Functional Medicine Changed My Life—Here’s How It Shifted My Parenting, Too
- Brigitte Sager
- 5 days ago
- 3 min read
By Brigitte Sager, DNP
When nurses first learn functional medicine, something big happens: We don’t just see our patients differently—we start seeing everyone differently.
We think about our kids’ nutrition, our partner’s stress levels, our best friend’s hormone symptoms. We wonder why our parents were never told about gut health or blood sugar or the impact of inflammation. We want everyone in our circle to experience the kind of healing we just discovered.

And it’s not coming from ego. It’s coming from love.
Because once you’ve seen what’s possible, it’s hard to unsee it.
Functional Medicine Gave Me My Health—And My Career—Back
I didn’t start learning functional medicine because I wanted a new identity. I started because I was exhausted—personally and professionally.
After years of eczema, allergies and ultimately asthma, all requiring prescriptions that only offered temporary relief, I finally asked the question I wish more of us were taught to ask: Why is this happening in the first place?
That shift changed everything.
By addressing the root causes—inflammation, nutrient deficiencies, food sensitivities, and stress triggers—I experienced real, lasting healing. I no longer needed daily medications or rescue inhalers. My skin cleared. My breathing normalized. I felt like me again.
But maybe even more importantly, it resuscitated my career. I was no longer managing patients through a system that felt misaligned. I had a framework that made sense—and actually made a difference.
Functional medicine didn’t just help me heal. It helped me remember why I became a nurse in the first place.
And Then I Wanted It for Everyone
As soon as I started applying what I’d learned, I wanted to share it with every person I cared about. I wanted everyone to stop eating inflammatory foods. I wanted my kids to take magnesium and omega-3s and eat more greens. I wanted my friends to try elimination diets, regulate their blood sugar, fix their sleep routines, and dive into root-cause testing.
I had so much love and excitement—but also… a bit of pressure behind it.
Because here’s what I learned the hard way: Just because you’re ready doesn’t mean everyone else is.
What It Taught Me About Parenting (and People)
Functional medicine shifted my parenting—not just in what I fed my kids, but in how I approached them.
It taught me to zoom out. To meet people where they are. To lead with questions, not fixes.
My kids didn’t need a full protocol. They needed me—present, grounded, and responsive to their needs. Yes, I model good food choices, supplement when appropriate, and advocate for root-cause care—but I also learned how to listen without correcting, and guide without pushing.

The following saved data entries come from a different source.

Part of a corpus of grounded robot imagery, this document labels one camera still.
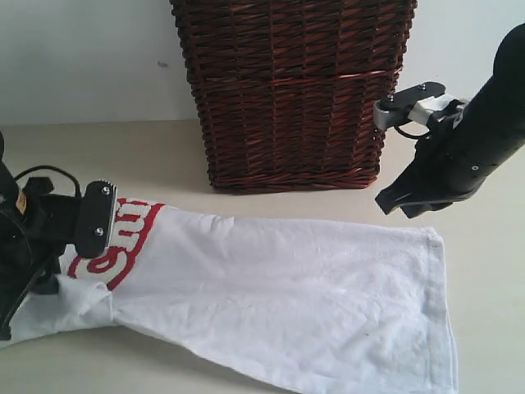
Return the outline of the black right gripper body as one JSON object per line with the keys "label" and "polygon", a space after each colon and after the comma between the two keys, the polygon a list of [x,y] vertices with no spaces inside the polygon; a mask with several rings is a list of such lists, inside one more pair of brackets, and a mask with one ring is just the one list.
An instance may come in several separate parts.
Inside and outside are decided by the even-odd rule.
{"label": "black right gripper body", "polygon": [[499,166],[499,126],[489,111],[441,121],[417,144],[404,171],[405,205],[451,205],[470,198]]}

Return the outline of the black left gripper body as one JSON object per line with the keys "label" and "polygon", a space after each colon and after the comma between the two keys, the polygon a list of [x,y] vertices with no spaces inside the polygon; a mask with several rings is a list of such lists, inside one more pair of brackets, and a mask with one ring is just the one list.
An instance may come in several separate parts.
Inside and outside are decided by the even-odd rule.
{"label": "black left gripper body", "polygon": [[[25,187],[18,181],[32,172],[57,172],[74,185],[72,196],[53,195],[54,184],[48,177],[31,177]],[[42,200],[53,204],[65,200],[77,209],[81,199],[77,178],[59,167],[39,165],[13,176],[1,164],[1,339],[11,340],[10,322],[30,293],[56,295],[59,258],[72,242],[72,230],[60,222],[52,229],[53,212]]]}

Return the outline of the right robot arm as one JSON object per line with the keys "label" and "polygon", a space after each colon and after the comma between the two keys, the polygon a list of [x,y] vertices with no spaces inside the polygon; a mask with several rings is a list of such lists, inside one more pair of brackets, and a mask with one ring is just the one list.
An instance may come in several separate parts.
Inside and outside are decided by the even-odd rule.
{"label": "right robot arm", "polygon": [[383,213],[415,218],[472,197],[524,145],[524,26],[504,37],[472,99],[424,82],[377,100],[373,122],[415,142],[413,161],[376,197]]}

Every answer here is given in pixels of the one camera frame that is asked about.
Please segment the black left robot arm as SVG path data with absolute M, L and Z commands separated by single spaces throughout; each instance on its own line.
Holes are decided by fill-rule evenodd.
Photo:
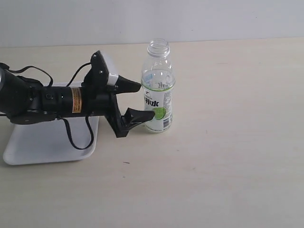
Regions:
M 154 111 L 128 108 L 122 115 L 117 94 L 138 92 L 141 85 L 117 76 L 110 83 L 104 62 L 89 63 L 91 67 L 80 87 L 44 86 L 36 79 L 20 76 L 21 70 L 12 71 L 0 65 L 0 111 L 13 124 L 38 124 L 56 119 L 104 116 L 116 137 L 153 119 Z

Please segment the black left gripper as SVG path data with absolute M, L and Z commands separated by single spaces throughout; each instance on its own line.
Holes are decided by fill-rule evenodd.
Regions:
M 128 108 L 121 115 L 116 95 L 136 93 L 141 84 L 118 76 L 115 85 L 67 87 L 64 95 L 64 118 L 104 116 L 117 138 L 126 137 L 134 127 L 154 118 L 154 111 Z

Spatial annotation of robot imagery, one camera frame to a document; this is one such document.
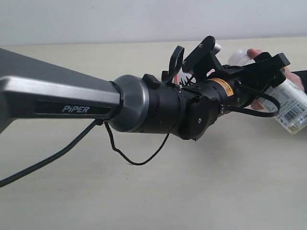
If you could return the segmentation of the black sleeved forearm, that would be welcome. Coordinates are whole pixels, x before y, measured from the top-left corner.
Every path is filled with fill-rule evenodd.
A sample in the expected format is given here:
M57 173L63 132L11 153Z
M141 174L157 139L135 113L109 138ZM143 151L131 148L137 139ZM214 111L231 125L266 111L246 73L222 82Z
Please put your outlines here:
M293 71L292 74L292 82L301 89L304 93L307 93L307 71L299 70Z

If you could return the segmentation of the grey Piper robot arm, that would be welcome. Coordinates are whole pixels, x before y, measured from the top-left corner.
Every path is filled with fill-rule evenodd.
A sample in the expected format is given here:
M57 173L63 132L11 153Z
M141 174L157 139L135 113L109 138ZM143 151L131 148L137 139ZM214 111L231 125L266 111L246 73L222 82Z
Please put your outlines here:
M244 66L221 65L214 48L184 57L177 46L161 80L110 81L1 49L0 128L17 119L97 119L119 132L198 140L229 112L261 116L248 106L285 80L288 65L283 53L267 52Z

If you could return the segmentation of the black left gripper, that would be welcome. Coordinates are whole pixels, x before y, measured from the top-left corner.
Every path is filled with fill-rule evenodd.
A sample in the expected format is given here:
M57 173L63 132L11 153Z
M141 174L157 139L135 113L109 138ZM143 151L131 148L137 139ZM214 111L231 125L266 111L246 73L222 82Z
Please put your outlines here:
M271 56L263 52L254 58L254 63L244 65L242 68L252 75L241 82L243 89L239 88L239 77L235 76L237 67L227 65L211 69L207 73L190 73L196 82L182 87L179 97L187 108L196 105L201 98L216 101L219 105L245 108L254 100L260 99L259 92L265 93L270 87L276 88L286 80L282 69L291 63L284 53Z

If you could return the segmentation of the person's open hand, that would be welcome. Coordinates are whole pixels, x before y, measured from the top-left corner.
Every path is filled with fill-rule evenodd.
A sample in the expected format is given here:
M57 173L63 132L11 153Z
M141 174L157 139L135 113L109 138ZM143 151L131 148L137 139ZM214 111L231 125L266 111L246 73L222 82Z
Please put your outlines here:
M247 50L247 56L250 59L254 59L256 56L258 56L261 53L262 53L262 51L260 49L250 48L250 49ZM290 81L292 81L292 74L291 74L291 72L293 72L293 71L290 71L288 67L284 68L284 74L285 74L286 78L288 78ZM250 106L251 106L251 108L253 110L263 110L263 107L259 104L259 102L257 100L254 100L251 103Z

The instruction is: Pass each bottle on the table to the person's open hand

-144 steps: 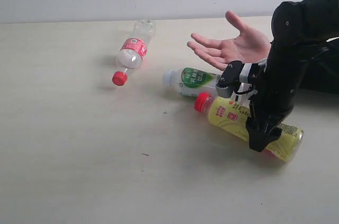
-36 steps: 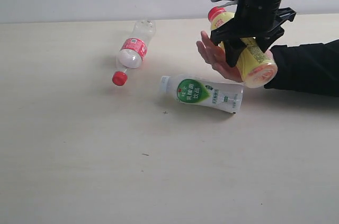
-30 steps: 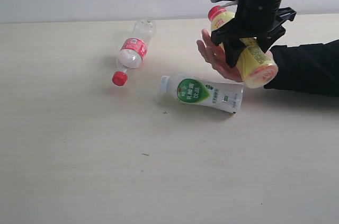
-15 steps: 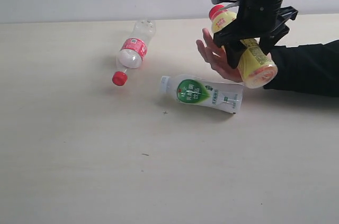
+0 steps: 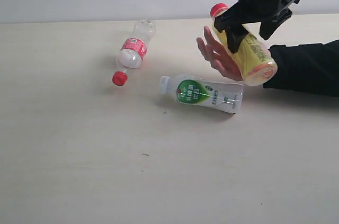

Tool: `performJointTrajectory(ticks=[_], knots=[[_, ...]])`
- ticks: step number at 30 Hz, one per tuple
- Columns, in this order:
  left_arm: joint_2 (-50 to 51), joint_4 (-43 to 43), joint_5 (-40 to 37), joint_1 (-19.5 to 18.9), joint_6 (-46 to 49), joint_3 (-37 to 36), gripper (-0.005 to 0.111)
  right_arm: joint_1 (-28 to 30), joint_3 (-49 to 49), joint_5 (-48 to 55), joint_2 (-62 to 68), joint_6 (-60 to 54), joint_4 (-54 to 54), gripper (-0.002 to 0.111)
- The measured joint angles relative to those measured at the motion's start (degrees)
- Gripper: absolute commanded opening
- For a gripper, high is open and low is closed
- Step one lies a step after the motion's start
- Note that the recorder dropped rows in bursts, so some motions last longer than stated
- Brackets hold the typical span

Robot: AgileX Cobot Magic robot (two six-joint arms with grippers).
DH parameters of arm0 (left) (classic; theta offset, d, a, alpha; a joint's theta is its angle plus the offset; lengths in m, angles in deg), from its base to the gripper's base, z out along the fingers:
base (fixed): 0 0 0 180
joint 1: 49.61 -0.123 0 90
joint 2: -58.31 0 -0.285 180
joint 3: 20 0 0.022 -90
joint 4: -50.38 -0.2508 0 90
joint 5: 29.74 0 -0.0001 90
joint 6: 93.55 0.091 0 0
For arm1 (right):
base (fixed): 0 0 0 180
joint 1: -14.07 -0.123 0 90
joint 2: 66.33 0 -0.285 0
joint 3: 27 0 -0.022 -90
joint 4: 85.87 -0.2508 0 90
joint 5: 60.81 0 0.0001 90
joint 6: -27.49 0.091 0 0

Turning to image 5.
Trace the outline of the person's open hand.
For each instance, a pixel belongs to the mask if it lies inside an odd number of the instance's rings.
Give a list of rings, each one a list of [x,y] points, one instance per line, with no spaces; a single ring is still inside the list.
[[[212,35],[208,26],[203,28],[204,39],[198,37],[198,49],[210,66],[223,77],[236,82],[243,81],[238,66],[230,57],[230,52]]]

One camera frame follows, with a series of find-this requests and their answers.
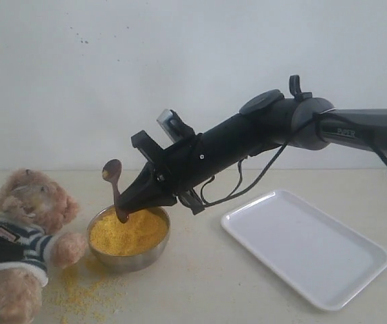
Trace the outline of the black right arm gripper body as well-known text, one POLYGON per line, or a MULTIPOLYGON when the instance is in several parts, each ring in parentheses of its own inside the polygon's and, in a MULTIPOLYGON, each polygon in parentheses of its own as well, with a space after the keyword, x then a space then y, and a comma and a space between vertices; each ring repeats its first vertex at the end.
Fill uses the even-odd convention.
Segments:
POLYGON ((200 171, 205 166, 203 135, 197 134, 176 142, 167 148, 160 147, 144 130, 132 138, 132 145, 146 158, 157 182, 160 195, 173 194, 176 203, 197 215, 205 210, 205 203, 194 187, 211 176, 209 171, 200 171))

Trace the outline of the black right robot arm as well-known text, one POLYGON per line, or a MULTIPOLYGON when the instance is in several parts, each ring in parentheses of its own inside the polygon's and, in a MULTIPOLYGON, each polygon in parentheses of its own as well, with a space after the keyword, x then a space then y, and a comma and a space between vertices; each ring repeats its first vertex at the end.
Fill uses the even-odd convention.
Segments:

That lesson extended to everyone in my life. Now, I often say to nurses in our Zoom calls:
“It’s about learning how to practice functional nursing—and still get invited to Thanksgiving.”
Because sometimes the most functional thing you can do… is let people be.
Both of my sons were pretty resistant when I first started changing how we ate and lived. They groaned about the food swaps and definitely didn’t want to hear another word about gut health or the health risks associated with Hot Cheetos. I remember feeling like I was the only one in the house on board with this new way of living. But I stayed consistent—not perfect, just steady. I modeled what I hoped they'd one day understand, even when it felt like no one was paying attention.
And now? As young adults, they’re sometimes better at it than I am. They read labels, prioritize sleep, make thoughtful food choices—and they do it because it feels good, not because I told them to. Watching them make aligned choices on their own has been one of the most unexpected and rewarding gifts of this journey. Those years of quiet leadership paid off.

Holding Space for Change—Without Needing to Control It
As nurses, we carry a deep desire to help. But we’re not here to force healing—we’re here to hold space for it.
Functional medicine taught me to trust the process—whether I’m supporting a patient, raising kids, or navigating relationships with people who aren’t ready for change.
Sometimes that looks like sharing a recipe instead of a lecture. Sometimes it means backing off instead of doubling down. Sometimes it means loving people exactly as they are—and being ready when they decide it’s time.
The Ripple Effect Is Real
If functional medicine changed your life, chances are… it’s already shifting how you parent, how you relate, and how you lead.
You don’t need to convince anyone. You just need to live it.
And trust that the ripple effect of your healing is powerful enough to reach the people who need it—right on time.